**TASK**
Restate word for word the line containing "If I wanted to draw boxes around the orange" and all remaining lines of the entries below.

*** Opening DATA EXTRACTS ***

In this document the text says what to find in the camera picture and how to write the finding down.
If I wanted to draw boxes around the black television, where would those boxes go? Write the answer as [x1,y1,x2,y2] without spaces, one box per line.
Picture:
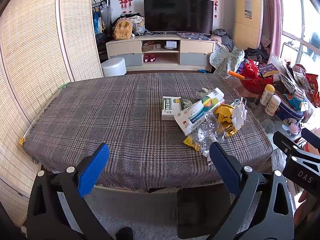
[143,0,214,34]

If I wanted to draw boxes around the orange handle tool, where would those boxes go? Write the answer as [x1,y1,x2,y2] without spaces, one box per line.
[228,70,246,80]

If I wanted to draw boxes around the pink curtain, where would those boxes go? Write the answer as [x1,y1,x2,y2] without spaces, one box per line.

*** Closing DATA EXTRACTS ***

**OUTPUT BELOW**
If I wanted to draw boxes around the orange handle tool, where would those boxes go? Write the answer as [x1,y1,x2,y2] without spaces, one box per line.
[228,70,246,80]

If I wanted to draw boxes around the pink curtain, where would those boxes go? Write the answer as [x1,y1,x2,y2] without spaces, one box per line.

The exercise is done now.